A história mística da pajé cabocla Zeneida Lima, de Soure, na Ilha do Marajó, agora será compartilhada com milhares de espectadores. Ela é a personagem principal do filme “Encantados”, com direção de Tizuka Yamasaki, e que reúne no elenco nomes como a paraense Dira Paes, Ângelo Antônio, Letícia Sabatella, Anderson Muller, Thiago Martins, José Mayer, além de Carolina de Oliveira, que à época das gravações tinha apenas 13 anos. A população sourense conferiu com exclusividade uma pré-estreia na cidade natal da pajé, no último sábado, 18, onde cerca de 1,5 mil pessoas assistiram ao longa-metragem de 78 minutos ao ar livre, na Praça Independência. 

Depois de nove anos, o filme - que entrará no dia 7 de dezembro no circuito de cinemas do Pará, nas cidades de Belém, Paragominas, Parauapebas e Castanhal - apresenta a infância de Zeneida e a relação com a sua família, mostrando como se deram os primeiros sinais, ainda menina, de que ela viraria uma pajé. O seu pai, Angelino Lima, que fora importante advogado e influente deputado no início do século 20, aliado do intendente Magalhães Barata, não aceitava os dons naturais de Zeneida e hesitou um bocado para convencer-se das habilidades dela como curandeira. A diretora mostra esse conflito na trama e ao mesmo tempo a vocação de Zeneida e suas visões dos “encantados”, ou seja, os caruanas, seres das águas doces. 
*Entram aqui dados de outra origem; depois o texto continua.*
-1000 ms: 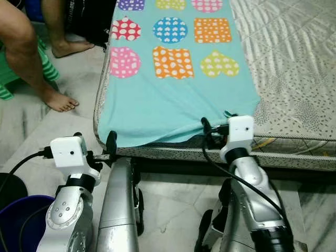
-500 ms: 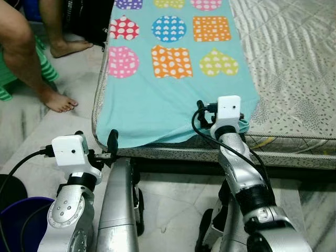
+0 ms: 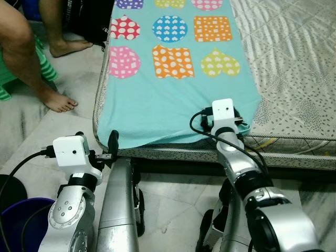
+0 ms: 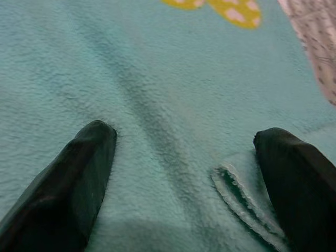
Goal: Clean up the room
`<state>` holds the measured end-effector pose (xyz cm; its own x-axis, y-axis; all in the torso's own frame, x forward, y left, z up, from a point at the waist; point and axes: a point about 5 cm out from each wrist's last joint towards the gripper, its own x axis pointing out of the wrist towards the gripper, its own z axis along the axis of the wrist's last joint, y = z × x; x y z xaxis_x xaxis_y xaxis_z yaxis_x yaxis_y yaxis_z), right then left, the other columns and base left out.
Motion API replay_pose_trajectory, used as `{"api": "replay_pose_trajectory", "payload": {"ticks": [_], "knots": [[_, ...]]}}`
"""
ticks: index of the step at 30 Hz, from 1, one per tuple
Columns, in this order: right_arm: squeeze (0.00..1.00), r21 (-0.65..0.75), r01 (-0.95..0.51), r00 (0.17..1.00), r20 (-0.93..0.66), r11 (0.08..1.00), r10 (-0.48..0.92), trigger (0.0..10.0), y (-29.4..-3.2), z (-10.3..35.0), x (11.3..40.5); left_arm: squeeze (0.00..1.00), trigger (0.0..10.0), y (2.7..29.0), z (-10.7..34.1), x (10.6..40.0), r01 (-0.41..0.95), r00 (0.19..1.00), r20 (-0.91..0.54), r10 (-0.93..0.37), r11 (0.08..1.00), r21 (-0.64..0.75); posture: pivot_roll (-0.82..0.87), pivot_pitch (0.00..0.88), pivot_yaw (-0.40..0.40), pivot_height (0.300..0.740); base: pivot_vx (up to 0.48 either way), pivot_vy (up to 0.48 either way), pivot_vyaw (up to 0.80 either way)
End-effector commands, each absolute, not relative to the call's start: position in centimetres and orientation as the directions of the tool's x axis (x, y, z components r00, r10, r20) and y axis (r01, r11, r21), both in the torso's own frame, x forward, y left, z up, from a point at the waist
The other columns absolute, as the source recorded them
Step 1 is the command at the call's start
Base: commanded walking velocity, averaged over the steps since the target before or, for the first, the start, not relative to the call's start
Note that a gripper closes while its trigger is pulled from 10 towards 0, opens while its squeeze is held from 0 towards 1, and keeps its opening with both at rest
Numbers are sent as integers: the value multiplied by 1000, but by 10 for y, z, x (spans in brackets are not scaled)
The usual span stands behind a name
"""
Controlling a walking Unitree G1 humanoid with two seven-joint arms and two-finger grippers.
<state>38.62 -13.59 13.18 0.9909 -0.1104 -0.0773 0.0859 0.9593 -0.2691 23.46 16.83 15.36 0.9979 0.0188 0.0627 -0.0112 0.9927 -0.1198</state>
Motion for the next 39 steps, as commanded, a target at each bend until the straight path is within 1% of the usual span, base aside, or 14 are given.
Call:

A obra, uma coprodução entre Globo Filmes e Scena Filmes, foi baseada no livro “O Mundo Místico dos Caruanas da Ilha do Marajó” - o mesmo que inspirou o enredo da escola de samba “Beija Flor”, no carnaval carioca de 1998. Na publicação, ela conta com detalhes sobre suas visões e os 17 dias que passou nas matas alagadas de Soure, como foi encontrada e devolvida à família. 

A adaptação do livro não é literal e Tizuka buscou um olhar poético sobre a trajetória inicial de Zeneida no mundo da pajelança, com uma história de amor entre ela e um encantado de nome Antônio (Thiago Martins). “Queria que o filme não fosse didático, é chato. Queria mesmo linguagem audiovisual com dramaturgia, por isso foi muito difícil em termos de concepção de roteiro. Optamos por contar apenas a infância dela com toques de ficcão, como o personagem Antônio, que é o caruana por quem ela se apaixona. Era proibido um ser encantado se apaixonar por um ser vivente. Mas ela nao quer nem saber. Busquei sintetizar, pequei um momento do livro, quando ela decidiu ser pajé e dentro disso coloquei os fatos principais desse período, quando ela fica presa numa despensa, quando sai voando para se livrar do pai, e quando ela pega um rifle e ameça o pai dela”, explicou a diretora. 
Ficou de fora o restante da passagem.